◆ Your instructions ◆
How many of the lines below contain "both"? Reply with only that figure.

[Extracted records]

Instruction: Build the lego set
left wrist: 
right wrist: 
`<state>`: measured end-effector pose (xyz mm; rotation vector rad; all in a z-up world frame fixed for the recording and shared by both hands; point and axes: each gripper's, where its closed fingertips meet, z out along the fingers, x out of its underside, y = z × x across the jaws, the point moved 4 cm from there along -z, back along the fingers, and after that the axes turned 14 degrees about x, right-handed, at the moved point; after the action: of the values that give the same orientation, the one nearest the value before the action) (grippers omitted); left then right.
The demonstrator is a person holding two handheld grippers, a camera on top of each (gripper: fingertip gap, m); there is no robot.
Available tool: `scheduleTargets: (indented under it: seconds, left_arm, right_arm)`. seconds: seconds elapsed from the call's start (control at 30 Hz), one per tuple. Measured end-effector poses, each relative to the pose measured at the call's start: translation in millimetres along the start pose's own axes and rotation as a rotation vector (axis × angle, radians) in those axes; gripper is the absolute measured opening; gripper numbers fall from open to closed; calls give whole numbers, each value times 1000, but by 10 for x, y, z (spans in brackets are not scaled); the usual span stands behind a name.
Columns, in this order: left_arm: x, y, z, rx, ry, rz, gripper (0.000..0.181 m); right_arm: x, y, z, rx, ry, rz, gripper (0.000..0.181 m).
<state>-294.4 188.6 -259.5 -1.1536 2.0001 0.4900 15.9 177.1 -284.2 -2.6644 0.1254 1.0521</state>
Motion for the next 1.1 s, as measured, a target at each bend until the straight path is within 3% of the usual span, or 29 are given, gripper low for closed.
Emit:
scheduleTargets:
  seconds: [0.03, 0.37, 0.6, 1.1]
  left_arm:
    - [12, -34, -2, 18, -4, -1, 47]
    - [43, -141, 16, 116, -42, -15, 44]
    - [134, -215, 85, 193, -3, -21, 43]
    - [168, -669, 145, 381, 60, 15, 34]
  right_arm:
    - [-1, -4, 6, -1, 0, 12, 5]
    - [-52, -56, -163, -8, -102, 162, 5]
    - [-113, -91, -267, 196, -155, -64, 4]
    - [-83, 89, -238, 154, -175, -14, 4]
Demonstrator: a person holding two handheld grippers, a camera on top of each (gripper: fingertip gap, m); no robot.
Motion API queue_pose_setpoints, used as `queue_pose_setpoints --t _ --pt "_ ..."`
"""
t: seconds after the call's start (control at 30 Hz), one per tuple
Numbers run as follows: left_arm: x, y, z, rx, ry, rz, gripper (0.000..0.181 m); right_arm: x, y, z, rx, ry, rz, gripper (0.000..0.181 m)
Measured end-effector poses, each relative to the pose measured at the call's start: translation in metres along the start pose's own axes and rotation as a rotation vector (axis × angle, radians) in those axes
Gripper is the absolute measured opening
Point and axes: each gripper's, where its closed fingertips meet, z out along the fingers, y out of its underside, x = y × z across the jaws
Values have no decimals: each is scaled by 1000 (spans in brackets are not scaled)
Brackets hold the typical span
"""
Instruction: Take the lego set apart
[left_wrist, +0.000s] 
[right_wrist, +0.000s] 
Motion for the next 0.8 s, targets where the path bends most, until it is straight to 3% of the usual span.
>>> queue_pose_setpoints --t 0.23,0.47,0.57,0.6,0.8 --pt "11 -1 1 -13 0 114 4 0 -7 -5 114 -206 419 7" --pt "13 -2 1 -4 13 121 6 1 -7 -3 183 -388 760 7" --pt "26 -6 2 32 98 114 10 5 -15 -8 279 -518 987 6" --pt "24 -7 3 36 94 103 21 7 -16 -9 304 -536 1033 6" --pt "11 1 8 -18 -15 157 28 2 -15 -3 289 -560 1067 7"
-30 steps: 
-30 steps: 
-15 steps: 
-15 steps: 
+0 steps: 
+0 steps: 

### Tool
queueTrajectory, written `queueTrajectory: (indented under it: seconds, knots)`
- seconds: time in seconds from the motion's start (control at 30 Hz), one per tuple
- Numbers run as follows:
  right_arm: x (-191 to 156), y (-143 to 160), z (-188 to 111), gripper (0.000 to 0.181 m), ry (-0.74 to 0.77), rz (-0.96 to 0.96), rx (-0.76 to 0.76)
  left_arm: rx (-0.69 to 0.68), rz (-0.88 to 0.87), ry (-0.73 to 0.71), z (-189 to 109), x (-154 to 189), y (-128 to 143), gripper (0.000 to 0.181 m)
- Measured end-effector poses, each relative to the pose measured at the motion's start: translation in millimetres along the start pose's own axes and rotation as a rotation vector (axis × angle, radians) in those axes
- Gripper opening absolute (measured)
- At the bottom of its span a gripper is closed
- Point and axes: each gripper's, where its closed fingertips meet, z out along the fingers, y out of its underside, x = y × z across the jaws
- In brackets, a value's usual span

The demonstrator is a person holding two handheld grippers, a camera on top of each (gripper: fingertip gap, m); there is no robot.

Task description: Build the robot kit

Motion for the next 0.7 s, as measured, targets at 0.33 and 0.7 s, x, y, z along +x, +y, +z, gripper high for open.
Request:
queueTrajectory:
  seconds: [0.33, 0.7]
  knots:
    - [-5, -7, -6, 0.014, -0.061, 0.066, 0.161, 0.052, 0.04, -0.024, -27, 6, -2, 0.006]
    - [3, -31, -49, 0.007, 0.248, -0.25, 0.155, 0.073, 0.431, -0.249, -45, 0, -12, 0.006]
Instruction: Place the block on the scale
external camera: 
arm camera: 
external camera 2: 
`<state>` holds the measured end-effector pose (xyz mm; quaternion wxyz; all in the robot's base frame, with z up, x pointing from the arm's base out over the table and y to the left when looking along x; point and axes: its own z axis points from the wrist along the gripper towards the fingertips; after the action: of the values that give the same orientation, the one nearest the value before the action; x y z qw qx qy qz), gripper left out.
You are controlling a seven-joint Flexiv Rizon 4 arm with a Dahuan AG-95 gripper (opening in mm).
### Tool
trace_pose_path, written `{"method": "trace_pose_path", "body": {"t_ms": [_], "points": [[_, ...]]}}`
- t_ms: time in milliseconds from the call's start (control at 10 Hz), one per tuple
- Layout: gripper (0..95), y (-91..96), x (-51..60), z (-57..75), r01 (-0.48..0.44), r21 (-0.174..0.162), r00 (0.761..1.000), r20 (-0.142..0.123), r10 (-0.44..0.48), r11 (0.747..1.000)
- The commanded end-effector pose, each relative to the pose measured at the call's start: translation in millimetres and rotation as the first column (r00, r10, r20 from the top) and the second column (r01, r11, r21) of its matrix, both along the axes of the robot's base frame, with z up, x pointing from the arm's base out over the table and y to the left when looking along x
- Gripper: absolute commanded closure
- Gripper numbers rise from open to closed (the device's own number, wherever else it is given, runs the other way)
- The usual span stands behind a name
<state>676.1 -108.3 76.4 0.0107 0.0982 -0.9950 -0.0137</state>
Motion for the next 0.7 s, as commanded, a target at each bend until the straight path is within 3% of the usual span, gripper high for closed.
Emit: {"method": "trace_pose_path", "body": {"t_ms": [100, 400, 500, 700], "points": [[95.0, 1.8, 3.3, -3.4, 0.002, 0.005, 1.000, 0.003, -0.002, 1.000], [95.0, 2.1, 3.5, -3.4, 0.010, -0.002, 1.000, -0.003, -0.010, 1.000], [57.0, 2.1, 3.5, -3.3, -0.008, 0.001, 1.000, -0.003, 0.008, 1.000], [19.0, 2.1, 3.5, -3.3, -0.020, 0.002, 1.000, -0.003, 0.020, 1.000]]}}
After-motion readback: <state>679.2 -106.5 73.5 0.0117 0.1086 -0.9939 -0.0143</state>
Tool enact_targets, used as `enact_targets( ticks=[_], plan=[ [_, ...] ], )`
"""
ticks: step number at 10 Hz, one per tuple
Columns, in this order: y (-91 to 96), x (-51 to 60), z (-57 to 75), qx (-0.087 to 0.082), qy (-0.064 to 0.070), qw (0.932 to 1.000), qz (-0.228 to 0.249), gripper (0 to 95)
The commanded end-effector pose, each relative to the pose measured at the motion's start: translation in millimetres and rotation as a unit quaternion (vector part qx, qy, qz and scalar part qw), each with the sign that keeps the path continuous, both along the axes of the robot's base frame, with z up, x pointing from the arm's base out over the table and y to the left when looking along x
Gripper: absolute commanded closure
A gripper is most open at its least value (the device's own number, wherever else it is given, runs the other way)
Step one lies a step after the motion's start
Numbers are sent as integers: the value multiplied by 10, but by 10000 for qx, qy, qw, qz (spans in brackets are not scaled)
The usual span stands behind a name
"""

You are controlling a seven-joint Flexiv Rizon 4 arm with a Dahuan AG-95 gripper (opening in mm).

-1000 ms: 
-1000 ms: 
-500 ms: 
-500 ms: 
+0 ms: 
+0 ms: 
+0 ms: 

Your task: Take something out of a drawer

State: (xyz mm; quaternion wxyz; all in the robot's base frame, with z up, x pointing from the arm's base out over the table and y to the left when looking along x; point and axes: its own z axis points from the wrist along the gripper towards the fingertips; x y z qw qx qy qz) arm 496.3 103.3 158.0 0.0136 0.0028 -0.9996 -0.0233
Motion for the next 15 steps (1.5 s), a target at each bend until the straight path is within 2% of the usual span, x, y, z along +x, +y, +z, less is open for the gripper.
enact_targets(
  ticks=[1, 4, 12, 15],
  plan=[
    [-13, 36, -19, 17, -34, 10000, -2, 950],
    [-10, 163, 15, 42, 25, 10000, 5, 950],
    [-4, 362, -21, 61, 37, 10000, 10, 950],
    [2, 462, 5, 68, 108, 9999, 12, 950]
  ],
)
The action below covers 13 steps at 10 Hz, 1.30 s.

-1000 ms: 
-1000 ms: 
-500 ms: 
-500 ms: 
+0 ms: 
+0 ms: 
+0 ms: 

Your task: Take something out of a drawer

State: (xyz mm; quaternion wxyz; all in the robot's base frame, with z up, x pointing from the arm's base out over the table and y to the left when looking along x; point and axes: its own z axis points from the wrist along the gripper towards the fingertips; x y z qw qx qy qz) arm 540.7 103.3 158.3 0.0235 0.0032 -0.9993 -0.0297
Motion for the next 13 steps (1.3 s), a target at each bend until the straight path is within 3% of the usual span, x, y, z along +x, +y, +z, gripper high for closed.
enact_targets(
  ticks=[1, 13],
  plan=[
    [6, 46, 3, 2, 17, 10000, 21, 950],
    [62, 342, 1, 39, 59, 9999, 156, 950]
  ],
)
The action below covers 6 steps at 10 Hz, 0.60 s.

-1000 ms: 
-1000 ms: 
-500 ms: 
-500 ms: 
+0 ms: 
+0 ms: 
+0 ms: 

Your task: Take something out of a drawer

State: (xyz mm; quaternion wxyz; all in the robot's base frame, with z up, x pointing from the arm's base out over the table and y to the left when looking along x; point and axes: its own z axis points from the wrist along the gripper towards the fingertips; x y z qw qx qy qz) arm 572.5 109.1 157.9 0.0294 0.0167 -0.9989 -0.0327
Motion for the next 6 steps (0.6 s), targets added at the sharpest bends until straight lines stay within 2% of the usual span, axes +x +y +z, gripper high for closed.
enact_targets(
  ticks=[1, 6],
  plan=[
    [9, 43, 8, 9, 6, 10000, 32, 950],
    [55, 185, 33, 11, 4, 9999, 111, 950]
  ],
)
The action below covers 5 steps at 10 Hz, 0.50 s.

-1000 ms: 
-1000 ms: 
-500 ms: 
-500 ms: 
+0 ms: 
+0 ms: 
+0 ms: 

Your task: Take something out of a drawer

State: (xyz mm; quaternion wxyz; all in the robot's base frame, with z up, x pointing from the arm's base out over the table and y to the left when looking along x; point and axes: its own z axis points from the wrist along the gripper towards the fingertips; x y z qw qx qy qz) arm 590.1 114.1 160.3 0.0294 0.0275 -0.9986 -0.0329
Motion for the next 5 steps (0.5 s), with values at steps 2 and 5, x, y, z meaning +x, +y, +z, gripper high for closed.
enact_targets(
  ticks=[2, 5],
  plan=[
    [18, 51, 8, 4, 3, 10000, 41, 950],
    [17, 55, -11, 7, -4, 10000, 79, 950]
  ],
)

◆ Exercise result ◆
3